Même si Mikhaïl Piotrovski, directeur de l’Ermitage à Saint-Pétersbourg (Russie), a tenu à rappeler que les musées, ce sont d’abord des collections (en ajoutant : « C’est ce qui nous différencie de Disneyland ! »), il a surtout été débattu des nouveaux publics, de leurs attentes parfois contradictoires, et de ce que pouvaient apporter les nouvelles technologies, qui, même si la plupart s’accordaient pour affirmer qu’elles ne remplacent pas le contact avec les œuvres, apparaissent à beaucoup comme une solution miracle.
A ceci près qu’on ne sait pas, ou mal, les monétiser, et que la situation financière des musées est catastrophique : d’après Peter Keller, directeur de l’ICOM, le Conseil international des musées – une ONG fondée en 1946 qui regroupe près de 45 000 membres dans 138 pays –, certains ne survivront pas : entre 6 % et 30 %, selon les pays, devront fermer définitivement, la zone la plus touchée étant les Etats-Unis, où la majorité de ces institutions sont sous statut privé. Un tiers des musées, surtout en Asie et en Afrique, s’attendent à perdre la moitié de leurs revenus.
Des œuvres pour payer les factures
C’est ce que confirme Max Hollein, le directeur du Metropolitan Museum of Art (MET), à New York. Il estime ses pertes sur deux ans à 150 millions de dollars (126 millions d’euros). Son institution n’est pas en danger immédiat, elle bénéficie d’un fonds de dotation de 3,4 milliards de dollars, qui génère des revenus annuels d’environ 200 millions de dollars.
Les grands musées d’Etat ne risquent pas non plus la faillite, comme le Louvre – qui perd tout de même 10 millions d’euros par mois de fermeture – ou le Reina Sofia, à Madrid, dont le directeur évoque, pour sa part, un budget amputé de 40 % (ses ressources propres désormais taries) et parle de « catastrophe ». Mais ce ne sera pas le cas de tout le monde, au point que des musées, notamment américains, ont commencé à vendre des œuvres de leurs collections pour payer les factures.
En prévision d’années de vaches maigres, tout le monde réduit la voilure : le personnel est mis en congé ou licencié dans les pays où la pratique est possible (les salaires représentent, dit Max Hollein, 70 % des dépenses du MET), les grandes expositions, dont le public est friand mais qui coûtent cher, sont reprogrammées ou annulées.

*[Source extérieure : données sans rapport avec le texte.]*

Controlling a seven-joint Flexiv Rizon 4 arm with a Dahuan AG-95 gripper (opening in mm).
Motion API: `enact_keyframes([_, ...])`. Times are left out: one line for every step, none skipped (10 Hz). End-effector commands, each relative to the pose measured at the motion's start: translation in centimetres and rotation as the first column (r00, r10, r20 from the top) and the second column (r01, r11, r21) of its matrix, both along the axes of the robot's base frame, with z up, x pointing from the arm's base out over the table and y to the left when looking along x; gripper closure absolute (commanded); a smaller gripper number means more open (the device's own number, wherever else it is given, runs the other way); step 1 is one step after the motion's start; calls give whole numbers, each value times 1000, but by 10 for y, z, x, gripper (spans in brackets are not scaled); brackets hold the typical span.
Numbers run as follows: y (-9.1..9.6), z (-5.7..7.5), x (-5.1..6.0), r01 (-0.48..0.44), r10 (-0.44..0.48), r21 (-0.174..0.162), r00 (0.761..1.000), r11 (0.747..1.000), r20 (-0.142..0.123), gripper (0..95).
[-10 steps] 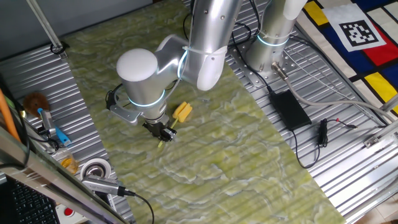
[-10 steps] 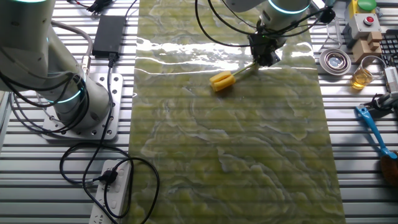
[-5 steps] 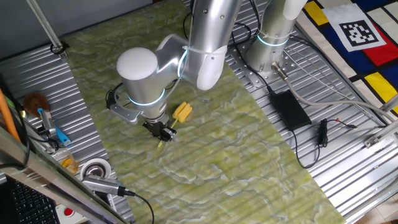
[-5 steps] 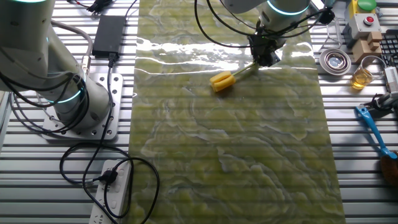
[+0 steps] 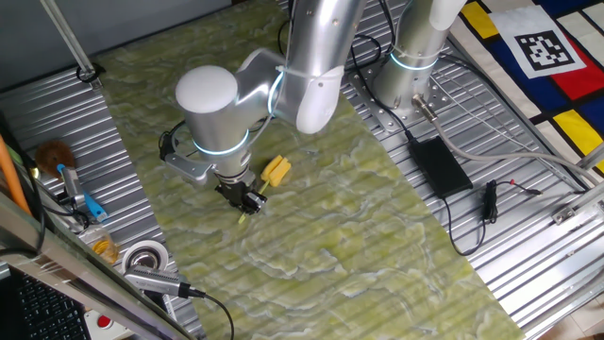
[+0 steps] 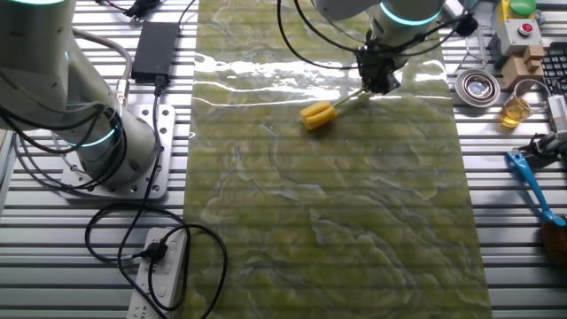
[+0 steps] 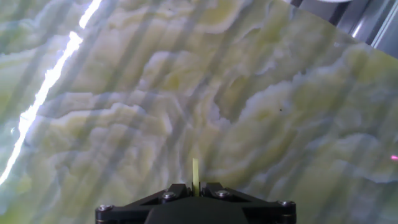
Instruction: Scrub the table with a brush
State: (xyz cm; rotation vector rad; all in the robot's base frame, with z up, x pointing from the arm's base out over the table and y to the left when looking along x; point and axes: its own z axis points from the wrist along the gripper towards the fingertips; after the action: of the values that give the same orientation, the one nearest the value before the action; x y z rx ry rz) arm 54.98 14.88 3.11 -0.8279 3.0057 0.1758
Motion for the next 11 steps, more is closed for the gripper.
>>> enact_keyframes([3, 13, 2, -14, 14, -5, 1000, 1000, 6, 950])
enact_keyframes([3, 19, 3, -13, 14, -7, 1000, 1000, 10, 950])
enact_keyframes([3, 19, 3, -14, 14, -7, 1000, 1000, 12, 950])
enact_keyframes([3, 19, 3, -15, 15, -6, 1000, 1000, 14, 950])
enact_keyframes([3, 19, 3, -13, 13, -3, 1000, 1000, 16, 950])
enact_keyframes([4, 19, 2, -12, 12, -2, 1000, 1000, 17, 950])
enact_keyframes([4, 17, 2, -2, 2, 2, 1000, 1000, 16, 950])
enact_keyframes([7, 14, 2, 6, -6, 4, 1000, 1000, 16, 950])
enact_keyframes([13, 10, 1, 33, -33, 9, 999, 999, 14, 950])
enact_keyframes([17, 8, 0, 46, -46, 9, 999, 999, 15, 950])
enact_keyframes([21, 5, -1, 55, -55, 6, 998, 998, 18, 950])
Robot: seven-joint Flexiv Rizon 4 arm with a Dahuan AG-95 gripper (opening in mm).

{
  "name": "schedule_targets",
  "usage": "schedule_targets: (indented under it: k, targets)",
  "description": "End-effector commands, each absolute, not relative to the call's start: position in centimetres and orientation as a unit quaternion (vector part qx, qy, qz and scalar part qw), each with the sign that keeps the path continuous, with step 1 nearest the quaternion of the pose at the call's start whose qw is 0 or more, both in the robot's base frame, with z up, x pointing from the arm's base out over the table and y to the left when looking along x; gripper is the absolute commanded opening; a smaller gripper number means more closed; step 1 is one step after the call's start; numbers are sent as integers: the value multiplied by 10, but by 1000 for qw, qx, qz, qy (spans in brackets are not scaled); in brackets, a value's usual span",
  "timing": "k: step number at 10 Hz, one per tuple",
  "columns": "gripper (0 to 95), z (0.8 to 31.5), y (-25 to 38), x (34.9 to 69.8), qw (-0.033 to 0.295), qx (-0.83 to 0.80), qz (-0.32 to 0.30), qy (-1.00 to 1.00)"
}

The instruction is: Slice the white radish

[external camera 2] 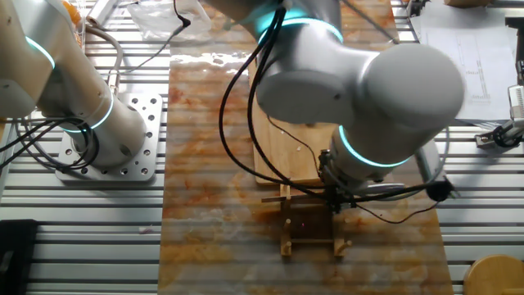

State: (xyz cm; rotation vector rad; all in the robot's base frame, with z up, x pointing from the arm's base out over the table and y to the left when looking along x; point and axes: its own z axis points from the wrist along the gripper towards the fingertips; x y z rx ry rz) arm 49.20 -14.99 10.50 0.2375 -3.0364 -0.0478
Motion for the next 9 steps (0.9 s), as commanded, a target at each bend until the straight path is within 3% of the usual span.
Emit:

Ces « blockbusters » – dont Chris Dercon, président de la RMN-Grand Palais, rappelle que le terme est né pendant la seconde guerre mondiale (l’armée de l’air britannique désignait ainsi une bombe assez puissante pour raser un pâté de maisons) – ne semblent guère pertinents aujourd’hui, au moins tant que le public international (70 % à 90 % des visiteurs des grands musées en temps normal) ne pourra pas voyager.
L’occasion est donc de se recentrer sur les collections, ou de tenter des expositions plus « modestes » et « locales », ce qui entraîne un avertissement de l’économiste Françoise Benhamou : celui de veiller à ce que « plus local ne signifie pas moins de qualité ». Ce peut être aussi le moment de réinventer le métier, pense Sophie Makariou, la présidente du Musée Guimet à Paris.
Mais surtout d’imaginer de nouvelles sources de financement. Si tous ont Internet en tête, peu nombreux sont ceux à avoir une idée sur la manière de le rendre rentable : les expériences présentées sont, pour la plupart, financées par les institutions à fonds perdus. C’est le cas de la plus brillante et la plus aboutie, selon nous, le site du Rijksmuseum d’Amsterdam, qui, depuis plusieurs années, fait preuve d’une inventivité revigorante en la matière. Peter Keller a bien suggéré de suivre l’exemple de la presse, qui a su se réinventer en ligne, mais a été aimablement recadré par une intervenante, journaliste, laquelle a rappelé que cela s’était accompagné de ce qu’elle a qualifié de « beaucoup de funérailles »…
Pistes iconoclastes
Le modèle traditionnel des ressources propres repose sur la vente de tickets et la librairie, les sponsors, les événements (c’est-à-dire, essentiellement, la location d’espaces). Le visiteur virtuel ne paye pas son entrée, ne consomme pas au café du musée, n’achète pas, ou pas encore, le catalogue en ligne. L’entrepreneur et mécène Frédéric Jousset est l’un des rares à avoir proposé plusieurs pistes, certaines iconoclastes, citant le cas du MoMA de New York qui dispense des cours d’histoire de l’art en ligne : ils sont gratuits, mais on doit payer si on veut faire valider le diplôme.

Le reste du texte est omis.